(Required work): Please reproduce verbatim the lines below, from the first through the one with "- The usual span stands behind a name".

⁂

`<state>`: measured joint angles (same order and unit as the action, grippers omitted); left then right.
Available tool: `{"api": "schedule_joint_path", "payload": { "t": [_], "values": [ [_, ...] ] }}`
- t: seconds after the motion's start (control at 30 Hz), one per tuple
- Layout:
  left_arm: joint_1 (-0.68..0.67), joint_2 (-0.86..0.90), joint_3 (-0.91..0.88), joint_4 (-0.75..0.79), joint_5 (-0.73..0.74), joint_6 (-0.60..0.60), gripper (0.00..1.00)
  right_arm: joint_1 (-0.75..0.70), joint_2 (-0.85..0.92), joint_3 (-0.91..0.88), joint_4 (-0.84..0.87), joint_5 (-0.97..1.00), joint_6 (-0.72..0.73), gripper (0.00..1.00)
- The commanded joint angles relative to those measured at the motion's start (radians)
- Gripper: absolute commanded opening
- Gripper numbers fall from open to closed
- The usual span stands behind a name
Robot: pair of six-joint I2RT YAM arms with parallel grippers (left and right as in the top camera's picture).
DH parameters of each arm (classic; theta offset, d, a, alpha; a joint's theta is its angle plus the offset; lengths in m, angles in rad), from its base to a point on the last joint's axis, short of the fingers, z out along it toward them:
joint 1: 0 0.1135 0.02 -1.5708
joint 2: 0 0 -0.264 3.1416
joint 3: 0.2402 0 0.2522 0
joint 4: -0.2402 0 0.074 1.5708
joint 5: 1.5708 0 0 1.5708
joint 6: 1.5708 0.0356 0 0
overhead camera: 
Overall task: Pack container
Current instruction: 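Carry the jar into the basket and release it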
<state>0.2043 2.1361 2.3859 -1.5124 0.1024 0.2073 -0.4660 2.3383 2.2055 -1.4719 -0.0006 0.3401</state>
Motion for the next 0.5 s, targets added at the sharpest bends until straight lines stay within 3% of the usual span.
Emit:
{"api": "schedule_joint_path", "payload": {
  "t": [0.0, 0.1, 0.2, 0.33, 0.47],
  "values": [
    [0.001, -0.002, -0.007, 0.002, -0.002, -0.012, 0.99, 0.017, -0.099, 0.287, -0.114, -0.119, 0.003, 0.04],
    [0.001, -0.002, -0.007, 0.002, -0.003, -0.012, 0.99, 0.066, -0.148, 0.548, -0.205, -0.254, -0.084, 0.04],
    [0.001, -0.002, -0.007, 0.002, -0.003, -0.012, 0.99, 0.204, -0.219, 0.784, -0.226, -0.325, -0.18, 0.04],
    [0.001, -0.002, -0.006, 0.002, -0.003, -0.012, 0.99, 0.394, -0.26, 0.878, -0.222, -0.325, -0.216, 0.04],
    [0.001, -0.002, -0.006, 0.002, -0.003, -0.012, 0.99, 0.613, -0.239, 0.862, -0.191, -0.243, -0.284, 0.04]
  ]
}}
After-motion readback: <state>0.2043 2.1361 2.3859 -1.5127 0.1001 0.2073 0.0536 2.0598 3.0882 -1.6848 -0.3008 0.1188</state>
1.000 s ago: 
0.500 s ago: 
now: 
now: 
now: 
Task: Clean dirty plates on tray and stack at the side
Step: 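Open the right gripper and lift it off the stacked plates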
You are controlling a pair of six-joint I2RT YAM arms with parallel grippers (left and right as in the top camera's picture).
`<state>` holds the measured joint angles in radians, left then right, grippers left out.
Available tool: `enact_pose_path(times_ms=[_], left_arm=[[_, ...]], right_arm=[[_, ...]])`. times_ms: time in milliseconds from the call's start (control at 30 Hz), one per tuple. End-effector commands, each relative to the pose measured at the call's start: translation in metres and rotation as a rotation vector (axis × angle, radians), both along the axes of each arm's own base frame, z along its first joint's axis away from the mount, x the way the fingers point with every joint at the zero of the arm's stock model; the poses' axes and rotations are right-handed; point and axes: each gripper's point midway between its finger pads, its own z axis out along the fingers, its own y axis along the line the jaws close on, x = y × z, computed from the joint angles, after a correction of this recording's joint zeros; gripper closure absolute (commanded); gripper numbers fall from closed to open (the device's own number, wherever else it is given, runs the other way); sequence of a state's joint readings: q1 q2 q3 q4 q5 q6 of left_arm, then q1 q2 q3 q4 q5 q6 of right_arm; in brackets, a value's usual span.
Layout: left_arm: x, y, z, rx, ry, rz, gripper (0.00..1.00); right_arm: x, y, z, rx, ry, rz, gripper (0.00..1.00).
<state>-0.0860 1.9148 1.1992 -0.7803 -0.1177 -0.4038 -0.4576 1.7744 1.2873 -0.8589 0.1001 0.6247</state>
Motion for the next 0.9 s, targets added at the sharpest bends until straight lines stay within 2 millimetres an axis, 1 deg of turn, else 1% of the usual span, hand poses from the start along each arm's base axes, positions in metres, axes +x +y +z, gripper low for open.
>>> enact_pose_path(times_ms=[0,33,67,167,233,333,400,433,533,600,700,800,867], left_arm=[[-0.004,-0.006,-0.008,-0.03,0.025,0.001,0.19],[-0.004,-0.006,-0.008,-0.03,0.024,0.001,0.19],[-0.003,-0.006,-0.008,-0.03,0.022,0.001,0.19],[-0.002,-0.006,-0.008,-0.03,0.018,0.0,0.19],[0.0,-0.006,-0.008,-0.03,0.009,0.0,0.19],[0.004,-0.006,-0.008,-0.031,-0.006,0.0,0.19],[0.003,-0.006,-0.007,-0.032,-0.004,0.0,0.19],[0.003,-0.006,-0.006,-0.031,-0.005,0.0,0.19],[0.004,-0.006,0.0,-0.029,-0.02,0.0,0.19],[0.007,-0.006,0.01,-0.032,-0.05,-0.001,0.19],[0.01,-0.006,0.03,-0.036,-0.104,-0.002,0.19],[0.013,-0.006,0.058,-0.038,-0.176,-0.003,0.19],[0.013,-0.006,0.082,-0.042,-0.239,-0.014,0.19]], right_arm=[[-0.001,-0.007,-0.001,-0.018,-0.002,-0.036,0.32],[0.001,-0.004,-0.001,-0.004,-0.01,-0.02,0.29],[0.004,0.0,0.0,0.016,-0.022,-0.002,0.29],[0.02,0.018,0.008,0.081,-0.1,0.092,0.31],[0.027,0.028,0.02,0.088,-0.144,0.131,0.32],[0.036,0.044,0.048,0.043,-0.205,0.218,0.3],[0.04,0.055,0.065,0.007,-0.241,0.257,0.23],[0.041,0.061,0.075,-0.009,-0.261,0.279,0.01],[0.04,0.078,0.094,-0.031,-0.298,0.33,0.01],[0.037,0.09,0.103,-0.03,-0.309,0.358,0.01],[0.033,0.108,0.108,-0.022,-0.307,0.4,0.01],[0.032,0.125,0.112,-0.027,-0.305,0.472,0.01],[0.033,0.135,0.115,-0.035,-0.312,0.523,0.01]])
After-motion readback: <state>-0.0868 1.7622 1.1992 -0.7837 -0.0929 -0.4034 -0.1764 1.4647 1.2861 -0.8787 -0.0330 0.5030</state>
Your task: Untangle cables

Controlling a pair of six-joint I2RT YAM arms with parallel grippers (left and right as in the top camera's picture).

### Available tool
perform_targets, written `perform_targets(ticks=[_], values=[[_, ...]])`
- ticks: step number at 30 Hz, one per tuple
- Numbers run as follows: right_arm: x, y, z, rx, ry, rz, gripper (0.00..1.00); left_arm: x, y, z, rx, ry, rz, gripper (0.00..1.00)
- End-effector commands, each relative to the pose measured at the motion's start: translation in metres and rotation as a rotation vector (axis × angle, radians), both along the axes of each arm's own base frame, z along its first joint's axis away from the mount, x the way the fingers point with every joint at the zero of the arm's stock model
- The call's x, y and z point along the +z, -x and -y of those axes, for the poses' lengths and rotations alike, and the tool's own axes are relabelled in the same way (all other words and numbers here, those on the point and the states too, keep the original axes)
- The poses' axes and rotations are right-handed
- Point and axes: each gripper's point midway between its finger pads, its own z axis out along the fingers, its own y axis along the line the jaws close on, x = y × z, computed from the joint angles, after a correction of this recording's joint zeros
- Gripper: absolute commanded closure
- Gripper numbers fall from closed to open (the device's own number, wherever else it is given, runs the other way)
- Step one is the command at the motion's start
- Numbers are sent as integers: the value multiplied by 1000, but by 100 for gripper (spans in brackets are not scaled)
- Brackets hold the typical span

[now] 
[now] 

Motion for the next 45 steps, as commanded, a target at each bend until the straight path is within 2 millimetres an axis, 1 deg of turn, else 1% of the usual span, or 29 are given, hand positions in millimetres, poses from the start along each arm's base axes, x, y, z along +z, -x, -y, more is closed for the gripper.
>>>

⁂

(Task solution):
`<state>`: measured joint angles (same order and unit as the action, grippers omitted); left then right.
Available tool: `{"api": "schedule_joint_path", "payload": { "t": [_], "values": [ [_, ...] ] }}`
- t: seconds after the motion's start (control at 30 Hz), one per tuple
- Layout:
  left_arm: joint_1 (-0.68..0.67), joint_2 (-0.86..0.90), joint_3 (-0.91..0.88), joint_4 (-0.75..0.79), joint_5 (-0.73..0.74), joint_6 (-0.60..0.60), gripper (0.00..1.00)
  right_arm: joint_1 (-0.75..0.70), joint_2 (-0.85..0.92), joint_3 (-0.91..0.88), joint_4 (-0.84..0.87), joint_5 (-0.97..1.00), joint_6 (-0.72..0.73), gripper (0.00..1.00)
- The commanded joint angles relative to those measured at the motion's start (radians)
- Gripper: absolute commanded opening
- Gripper numbers fall from open to closed
- The usual span stands behind a name

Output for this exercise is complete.